Jim Mattis, the former defense secretary, departed from his usual reticence about President Trump and mocked his former boss in a speech on Thursday night that made fun of his bone spur diagnosisduring the Vietnam War and his love for fast food.
The president had recently referred to Mr. Mattis, a retired four-star Marine general, as “the world’s most overrated general.” Mr. Mattis picked up the reference and ran with it for several minutes after being introduced as the keynote speaker at the Alfred E. Smith Memorial Foundation Dinner, an annual charity event in New York where politicians and other leaders typically roast one another.
“I’m not just an overrated general,” Mr. Mattis said. “I’m the greatest, the world’s most overrated,” he said, to laughter and applause.
Turning to address Senator Chuck Schumer, Democrat of New York, Mr. Mattis said he “owed” thanks to New York and to Mr. Schumer for bringing up the general’s name during the “contentious” meeting where Mr. Trump called him “overrated.”
In that meeting at the White House on Wednesday, attended by congressional leaders of both parties, Mr. Trump denigrated Mr. Mattis’s approach to combating terrorism in the Middle East. The general resigned last year as secretary of defense in protest of the president’s decision to pull American troops out of Syria.
Mr. Mattis was “the world’s most overrated general,” Mr. Trump told the group. “You know why? He wasn’t tough enough. I captured ISIS. Mattis said it would take two years. I captured them in one month.”
Mr. Mattis said during the speech on Thursday, “I’m honored to be considered that by Donald Trump, because he also called Meryl Streep an overrated actress.”
“So I guess I’m the Meryl Streep of generals,” he said. “And frankly, that sounds pretty good to me.”
“And you do have to admit that between me and Meryl, at least we have had some victories,” he added.
Mr. Mattis went on, saying that people had asked him during the reception before the dinner whether the “overrated” description had bothered him.
“Of course not,” he said in his speech. “I have earned my spurs on the battlefield.”
He added: “Donald Trump earned his spurs in a letter from a doctor.”

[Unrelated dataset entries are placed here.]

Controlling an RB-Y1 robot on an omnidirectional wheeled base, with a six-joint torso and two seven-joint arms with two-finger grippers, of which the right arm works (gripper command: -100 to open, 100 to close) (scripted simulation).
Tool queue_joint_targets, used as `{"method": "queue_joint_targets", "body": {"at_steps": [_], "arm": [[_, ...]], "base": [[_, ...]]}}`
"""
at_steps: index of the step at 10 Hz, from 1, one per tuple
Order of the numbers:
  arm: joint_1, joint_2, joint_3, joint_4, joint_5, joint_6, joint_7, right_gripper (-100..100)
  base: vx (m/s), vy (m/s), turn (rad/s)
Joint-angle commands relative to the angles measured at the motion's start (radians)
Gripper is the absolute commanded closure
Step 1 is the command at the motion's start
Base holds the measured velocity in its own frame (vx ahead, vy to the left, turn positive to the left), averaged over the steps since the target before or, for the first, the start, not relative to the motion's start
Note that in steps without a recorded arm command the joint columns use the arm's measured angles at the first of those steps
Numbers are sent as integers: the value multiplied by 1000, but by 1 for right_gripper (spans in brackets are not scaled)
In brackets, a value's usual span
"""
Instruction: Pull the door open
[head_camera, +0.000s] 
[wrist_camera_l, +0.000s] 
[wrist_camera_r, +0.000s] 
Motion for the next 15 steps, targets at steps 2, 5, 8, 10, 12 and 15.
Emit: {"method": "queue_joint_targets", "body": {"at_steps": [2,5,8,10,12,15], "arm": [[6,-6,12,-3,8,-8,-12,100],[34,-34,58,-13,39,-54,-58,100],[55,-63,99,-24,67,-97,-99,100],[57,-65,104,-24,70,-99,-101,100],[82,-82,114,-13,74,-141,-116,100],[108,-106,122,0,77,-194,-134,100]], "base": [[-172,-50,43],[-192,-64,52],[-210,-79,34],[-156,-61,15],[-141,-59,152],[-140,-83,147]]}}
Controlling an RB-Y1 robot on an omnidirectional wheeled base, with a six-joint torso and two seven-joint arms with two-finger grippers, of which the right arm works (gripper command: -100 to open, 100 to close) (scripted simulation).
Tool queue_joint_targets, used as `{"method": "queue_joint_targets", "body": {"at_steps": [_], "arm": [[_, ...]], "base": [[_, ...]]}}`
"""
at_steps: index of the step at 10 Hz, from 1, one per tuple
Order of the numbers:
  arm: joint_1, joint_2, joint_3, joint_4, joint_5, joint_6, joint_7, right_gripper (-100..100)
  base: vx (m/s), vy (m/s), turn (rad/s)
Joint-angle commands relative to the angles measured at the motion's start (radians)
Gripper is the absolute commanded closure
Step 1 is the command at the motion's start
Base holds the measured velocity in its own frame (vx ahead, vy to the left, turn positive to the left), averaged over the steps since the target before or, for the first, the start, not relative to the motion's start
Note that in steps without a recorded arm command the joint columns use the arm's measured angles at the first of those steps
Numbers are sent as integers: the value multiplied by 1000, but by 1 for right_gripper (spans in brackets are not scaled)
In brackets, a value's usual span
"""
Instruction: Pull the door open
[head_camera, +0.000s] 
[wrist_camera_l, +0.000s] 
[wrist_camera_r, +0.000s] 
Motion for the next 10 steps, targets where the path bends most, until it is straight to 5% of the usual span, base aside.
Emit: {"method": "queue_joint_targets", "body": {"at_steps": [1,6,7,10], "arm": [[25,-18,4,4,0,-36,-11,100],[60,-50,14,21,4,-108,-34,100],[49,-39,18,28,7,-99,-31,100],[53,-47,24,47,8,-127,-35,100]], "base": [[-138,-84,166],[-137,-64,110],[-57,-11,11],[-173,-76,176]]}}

The annual dinner is traditionally a Friars Club-style roast where prominent figures take jabs at one another in a white-tie setting where tickets cost more than $1,000.
Mr. Mattis also referred to earlier remarks by the actor Martin Short, who was the master of ceremonies at the dinner, setting up a punch line.
“The only person in the military Mr. Trump does not feel is overrated,” Mr. Mattis said. “That’s Colonel Sanders,” the founder and symbol of Kentucky Fried Chicken.
Although Mr. Mattis’s remarks were made in a lighthearted setting, they were a departure from his apparent reluctance to comment on the president’s actions.
Many noted the contrast between Mr. Mattis’s comedic delivery and the sober questions raised by another high-profile retired commander, Adm. William H. McRaven, who wrote an opinion piece for The New York Times that was published the same day.
If Mr. Trump “ doesn’t demonstrate the leadership that America needs, both domestically and abroad, then it is time for a new person in the Oval Office — Republican, Democrat or independent — the sooner, the better,” wrote Admiral McRaven, the man who oversaw the raid that killed Osama bin Laden in 2011. “The fate of our Republic depends upon it.”
Before he resigned in December, Mr. Mattis told friends and aides repeatedly that he viewed his responsibility to protect the United States’ 1.3 million active-duty troops as worth the concessions necessary as defense secretary to a mercurial president, The New York Times reported at the time.
“My views on treating allies with respect and also being cleareyed about both malign actors and strategic competitors are strongly held,” Mr. Mattis wrote in his resignation letter. “Because you have the right to have a Secretary of Defense whose views are better aligned with yours on these and other subjects, I believe it is right for me to step down from my position.”
Mr. Mattis devoted much of his Thursday speech, which lasted for nearly 17 minutes, to describing political mistrust in the country, the debt owed to those who have fought for liberty — “among them the American men and women supporting our Kurdish allies” — and the work it takes to maintain a democracy.
“Meanwhile, the roster of urgent national issues have continued to grow,” he said. “Unaddressed, and given the paralysis, impossible to address, and all of this was approaching a level of crisis even before the specter of impeachment arose.”
“This is the moment for an act of remembrance,” he said. “Remembrance of the core principles we used to know and live by, and that we now seem to have forgotten.”